Grantville Gazette-Volume 1. Eric Flint

“It’s healing fine. But I sure had to lie in that goddamn bed a long time. I’d have gone nuts if I hadn’t had so many visitors.”

“Well, after all, you’re a bona fide hero.”

“You mean I’m a bona fide dumbass. I got shot. If I hadn’t lowered my rifle to see what I shot, like a greenhorn, I’d be called Stumpy.”

“Heroes get shot too, you know.”

“Bullshit. Heroes get dead. I got lucky.”

“No, really. You and Eddie accounted for seven bandits, plus you saved a farmstead. That’s not just luck.” Santee grunted. “Mike and I think you deserve a promotion.”

Santee looked alarmed. “Oh, Jesus!” he said in emphatic disgust. “No I don’t. You’ll want me to take on some new job I’ll hate. I like what I’m doing! Leave me alone.”

“Look, you’re wasted just making lists of guns and pouring powder into little shell cases. You know so much more than that.” Frank looked him straight in the eye. “Please, Santee, we really do need you. Your experience is just too valuable for us not to tap into. What’ll it take to get you to say yes?”

Santee closed his eyes and thought for a long time. “Okay,” he said finally. “Here’s what I could do. You guys are going to have shavetails, right? Wet-behind-the-ears second lieutenants in your new army, right? Eddie going to be one?”

Frank nodded, silent.

“Well, I could talk to them. Not all the time, not every day, my patience would go, but I’ll talk to them. Everyone else is going to be teaching them how to give orders. I’ll talk to them about what it’s like to get orders, and what happens when they fuck up. Maybe, just maybe, one of them won’t get their jaw busted by a sergeant.”

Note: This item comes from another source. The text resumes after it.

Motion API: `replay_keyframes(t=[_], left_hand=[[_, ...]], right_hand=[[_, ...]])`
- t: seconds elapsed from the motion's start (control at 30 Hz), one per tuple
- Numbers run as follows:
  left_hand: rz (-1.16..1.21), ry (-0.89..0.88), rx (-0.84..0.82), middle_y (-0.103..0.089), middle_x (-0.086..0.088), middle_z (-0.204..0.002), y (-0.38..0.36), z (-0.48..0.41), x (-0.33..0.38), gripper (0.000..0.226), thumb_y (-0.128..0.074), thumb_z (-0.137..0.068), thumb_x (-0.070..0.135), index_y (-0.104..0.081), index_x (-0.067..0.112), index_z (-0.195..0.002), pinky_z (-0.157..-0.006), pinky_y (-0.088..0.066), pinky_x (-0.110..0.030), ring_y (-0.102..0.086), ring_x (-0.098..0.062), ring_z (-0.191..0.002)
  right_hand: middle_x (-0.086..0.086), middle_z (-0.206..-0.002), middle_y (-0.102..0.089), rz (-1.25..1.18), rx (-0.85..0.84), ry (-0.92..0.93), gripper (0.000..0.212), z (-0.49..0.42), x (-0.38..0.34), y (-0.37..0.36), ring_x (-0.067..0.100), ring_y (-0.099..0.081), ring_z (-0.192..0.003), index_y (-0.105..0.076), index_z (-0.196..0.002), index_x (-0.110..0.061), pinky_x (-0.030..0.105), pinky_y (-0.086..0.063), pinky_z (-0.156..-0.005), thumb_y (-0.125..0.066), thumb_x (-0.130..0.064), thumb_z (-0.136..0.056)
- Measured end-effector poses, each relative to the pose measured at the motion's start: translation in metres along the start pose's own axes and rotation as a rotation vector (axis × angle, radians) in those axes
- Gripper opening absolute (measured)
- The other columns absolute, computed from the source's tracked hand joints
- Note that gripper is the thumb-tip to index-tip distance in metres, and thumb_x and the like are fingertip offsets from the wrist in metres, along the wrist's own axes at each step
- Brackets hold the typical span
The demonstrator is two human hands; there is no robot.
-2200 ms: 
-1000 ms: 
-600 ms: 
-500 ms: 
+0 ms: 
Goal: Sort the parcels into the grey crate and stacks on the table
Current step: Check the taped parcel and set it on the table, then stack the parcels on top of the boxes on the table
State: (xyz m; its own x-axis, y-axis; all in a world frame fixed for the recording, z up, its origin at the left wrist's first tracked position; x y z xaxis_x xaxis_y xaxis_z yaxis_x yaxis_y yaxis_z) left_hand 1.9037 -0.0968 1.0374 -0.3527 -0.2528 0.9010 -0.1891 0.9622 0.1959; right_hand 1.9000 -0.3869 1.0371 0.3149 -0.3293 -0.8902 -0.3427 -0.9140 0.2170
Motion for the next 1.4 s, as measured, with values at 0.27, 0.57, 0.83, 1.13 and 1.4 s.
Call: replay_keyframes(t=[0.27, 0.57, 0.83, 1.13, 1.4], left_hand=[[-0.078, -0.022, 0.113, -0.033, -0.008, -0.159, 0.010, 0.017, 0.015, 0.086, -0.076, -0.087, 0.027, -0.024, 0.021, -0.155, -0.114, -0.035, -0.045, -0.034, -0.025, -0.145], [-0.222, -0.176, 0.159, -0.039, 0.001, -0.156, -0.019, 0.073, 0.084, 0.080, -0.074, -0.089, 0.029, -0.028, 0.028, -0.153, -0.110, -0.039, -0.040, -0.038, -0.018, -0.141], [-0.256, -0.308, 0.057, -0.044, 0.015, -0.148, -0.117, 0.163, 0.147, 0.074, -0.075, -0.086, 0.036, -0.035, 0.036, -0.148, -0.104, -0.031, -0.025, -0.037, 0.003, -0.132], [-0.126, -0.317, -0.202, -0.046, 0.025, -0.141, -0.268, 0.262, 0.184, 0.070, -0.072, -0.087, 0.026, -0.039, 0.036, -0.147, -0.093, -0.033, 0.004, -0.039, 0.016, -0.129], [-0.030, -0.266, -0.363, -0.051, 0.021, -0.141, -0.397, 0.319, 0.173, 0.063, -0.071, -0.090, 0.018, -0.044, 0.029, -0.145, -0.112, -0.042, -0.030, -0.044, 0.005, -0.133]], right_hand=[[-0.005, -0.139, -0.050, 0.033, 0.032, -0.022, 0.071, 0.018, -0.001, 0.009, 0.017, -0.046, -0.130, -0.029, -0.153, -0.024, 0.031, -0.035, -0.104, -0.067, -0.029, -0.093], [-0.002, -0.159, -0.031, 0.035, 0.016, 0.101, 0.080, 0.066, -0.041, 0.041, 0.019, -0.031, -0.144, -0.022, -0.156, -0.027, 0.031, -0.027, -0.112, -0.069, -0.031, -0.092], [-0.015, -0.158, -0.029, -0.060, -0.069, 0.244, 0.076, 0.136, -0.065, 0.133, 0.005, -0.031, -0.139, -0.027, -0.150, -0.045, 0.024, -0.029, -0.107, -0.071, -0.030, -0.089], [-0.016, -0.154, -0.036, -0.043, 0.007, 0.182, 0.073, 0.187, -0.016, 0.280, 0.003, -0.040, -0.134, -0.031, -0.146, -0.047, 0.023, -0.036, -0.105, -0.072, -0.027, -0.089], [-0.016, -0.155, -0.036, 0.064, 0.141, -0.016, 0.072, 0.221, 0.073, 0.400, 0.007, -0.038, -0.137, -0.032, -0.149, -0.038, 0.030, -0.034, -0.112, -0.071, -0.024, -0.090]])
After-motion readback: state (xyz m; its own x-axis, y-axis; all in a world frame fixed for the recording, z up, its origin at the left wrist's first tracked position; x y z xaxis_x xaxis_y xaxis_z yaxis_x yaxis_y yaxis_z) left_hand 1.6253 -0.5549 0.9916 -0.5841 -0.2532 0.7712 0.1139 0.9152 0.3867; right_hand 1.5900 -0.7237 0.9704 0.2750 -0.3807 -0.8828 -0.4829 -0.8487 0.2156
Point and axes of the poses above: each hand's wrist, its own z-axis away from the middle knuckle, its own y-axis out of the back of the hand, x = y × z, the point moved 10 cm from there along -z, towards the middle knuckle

Frank sat back and beamed at him. “That’s one of the best things you could do! From what they tell me, those kids in our officer candidate class really need it, the Americans and Germans both. Half of them want to be their unit’s best friend, and the other half want to be their lord and master. Neither way works worth a damn, and someone’s got to teach them that.”

They talked a while longer and worked out the details. Santee still refused any official army title, so he’d continue as the Chief Weapons Scrounger, even though most of the actual scrounging was now done. He’d still manage the inventory and oversee the reloading program, but for most practical purposes he’d be a roving instructor for the new officers they’d be training.

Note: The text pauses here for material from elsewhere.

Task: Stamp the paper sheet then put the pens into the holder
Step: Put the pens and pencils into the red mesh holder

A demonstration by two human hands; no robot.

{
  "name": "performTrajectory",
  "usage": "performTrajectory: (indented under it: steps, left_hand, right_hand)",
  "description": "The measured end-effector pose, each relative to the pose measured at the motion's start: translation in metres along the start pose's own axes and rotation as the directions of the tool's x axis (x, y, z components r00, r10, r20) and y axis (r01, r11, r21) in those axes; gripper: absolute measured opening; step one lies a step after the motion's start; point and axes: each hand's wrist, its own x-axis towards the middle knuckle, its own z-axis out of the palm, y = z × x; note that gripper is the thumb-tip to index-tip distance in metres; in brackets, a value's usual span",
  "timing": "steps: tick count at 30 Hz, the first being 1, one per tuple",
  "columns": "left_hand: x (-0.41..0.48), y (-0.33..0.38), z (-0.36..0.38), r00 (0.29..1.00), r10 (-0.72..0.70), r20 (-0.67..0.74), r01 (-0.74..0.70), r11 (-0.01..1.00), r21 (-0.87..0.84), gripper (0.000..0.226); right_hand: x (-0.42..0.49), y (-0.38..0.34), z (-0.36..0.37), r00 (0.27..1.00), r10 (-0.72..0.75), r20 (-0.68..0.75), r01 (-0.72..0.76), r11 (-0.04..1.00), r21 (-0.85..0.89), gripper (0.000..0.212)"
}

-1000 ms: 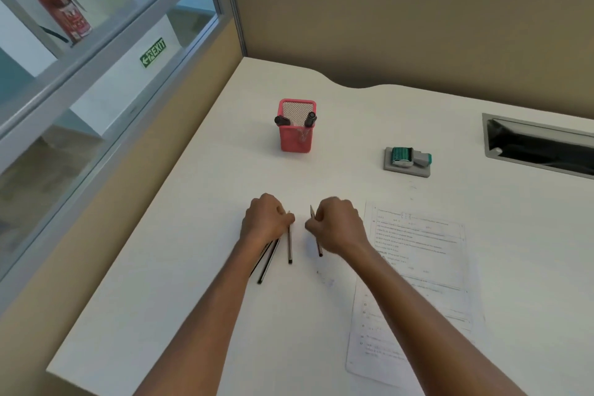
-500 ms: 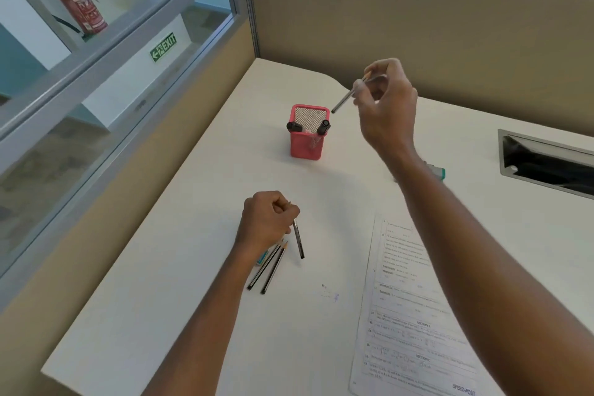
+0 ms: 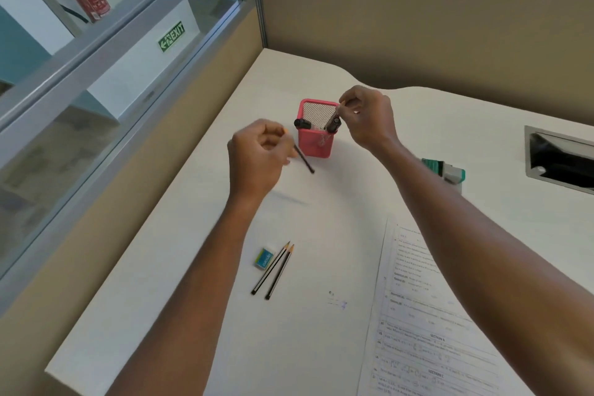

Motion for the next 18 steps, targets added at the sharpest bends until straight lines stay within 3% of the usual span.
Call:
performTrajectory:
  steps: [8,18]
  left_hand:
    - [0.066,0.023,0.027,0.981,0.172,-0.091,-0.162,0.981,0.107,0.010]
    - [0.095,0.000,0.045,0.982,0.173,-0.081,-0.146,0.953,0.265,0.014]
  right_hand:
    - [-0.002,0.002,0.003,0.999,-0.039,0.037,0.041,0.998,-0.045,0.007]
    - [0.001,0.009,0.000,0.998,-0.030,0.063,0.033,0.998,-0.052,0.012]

“Maybe I’ll call the course ‘Command Is a Loaded Gun,'” Santee said, thinking about what he was agreeing to.

Frank grinned at him. “I think the Army will still want to call it ‘Principals of Leadership’ or some such boring thing. Not that much has changed.”

* * *

After Santee had said goodbye and limped out onto the street, he stopped and shook his head with a rueful grin. “Damn, they roped me in again. I’m lucky to make it out of there without them making me a goddamn officer,” he said to nobody in particular, and headed home.

THE SEWING CIRCLE

by

Gorg Huff

Delia Ruggles Higgins was five foot nine, whipcord thin, and a self-described packrat. As of the Ring of Fire, she was fifty-nine and had been a widow for seven years. She had graying hair and black eyes. She figured she had “gracefully surrendered the things of youth.” Not without regret, but with what she hoped was grace.

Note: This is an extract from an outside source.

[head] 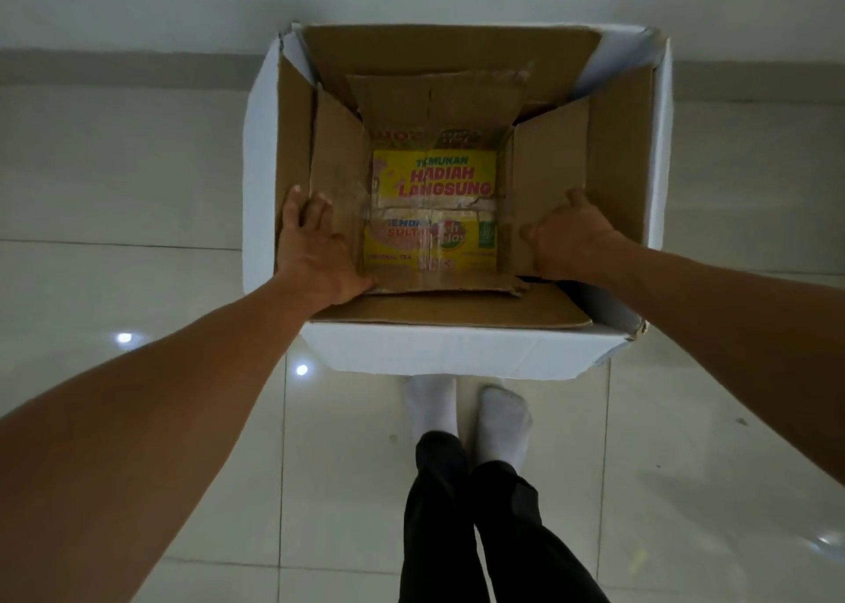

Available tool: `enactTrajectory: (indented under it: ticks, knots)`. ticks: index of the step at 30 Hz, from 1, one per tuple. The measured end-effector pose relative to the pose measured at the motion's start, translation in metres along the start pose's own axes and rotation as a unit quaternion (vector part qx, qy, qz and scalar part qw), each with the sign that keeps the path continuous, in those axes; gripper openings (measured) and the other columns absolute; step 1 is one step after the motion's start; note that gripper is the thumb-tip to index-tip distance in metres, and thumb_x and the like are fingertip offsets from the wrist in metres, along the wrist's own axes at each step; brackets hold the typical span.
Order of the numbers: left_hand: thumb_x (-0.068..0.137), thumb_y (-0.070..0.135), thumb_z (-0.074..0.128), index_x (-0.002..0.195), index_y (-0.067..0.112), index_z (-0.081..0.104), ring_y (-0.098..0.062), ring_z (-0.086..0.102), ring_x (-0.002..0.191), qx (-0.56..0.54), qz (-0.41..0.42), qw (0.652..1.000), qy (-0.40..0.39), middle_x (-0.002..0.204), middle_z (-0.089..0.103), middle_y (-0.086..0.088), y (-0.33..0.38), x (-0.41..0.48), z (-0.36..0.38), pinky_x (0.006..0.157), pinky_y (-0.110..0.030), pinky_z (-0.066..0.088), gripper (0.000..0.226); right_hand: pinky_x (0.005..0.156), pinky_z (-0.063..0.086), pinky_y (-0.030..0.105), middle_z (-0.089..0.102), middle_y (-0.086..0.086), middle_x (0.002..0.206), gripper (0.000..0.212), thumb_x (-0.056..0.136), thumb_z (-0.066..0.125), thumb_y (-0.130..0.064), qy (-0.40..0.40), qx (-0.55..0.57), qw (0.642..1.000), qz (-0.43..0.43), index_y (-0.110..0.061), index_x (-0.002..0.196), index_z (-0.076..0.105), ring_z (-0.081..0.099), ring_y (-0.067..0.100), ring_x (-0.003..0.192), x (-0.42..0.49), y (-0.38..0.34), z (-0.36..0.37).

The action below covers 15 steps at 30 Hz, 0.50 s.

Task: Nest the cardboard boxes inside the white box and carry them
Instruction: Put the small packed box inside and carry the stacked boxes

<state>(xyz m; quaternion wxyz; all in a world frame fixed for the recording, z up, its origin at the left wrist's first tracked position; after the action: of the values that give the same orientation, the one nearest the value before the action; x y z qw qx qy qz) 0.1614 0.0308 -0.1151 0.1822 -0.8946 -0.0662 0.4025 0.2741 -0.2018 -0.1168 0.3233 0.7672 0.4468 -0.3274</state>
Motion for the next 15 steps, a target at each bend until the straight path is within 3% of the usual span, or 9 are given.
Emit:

These days she ran the storage lot that had been her living with her late husband Ray, and still was now that he was gone. For the last four years she had also managed her daughter Ramona, who had a true knack for picking Mr. Wrong. Ramona and her boys David and Donny had moved back in with her a few months after Donny’s dad had dumped her and gone back to his wife. David was small for his age, skinny with brown hair. Delia was expecting a growth spurt anytime now. Donny was thin too, but his growth spurt was still probably some years away.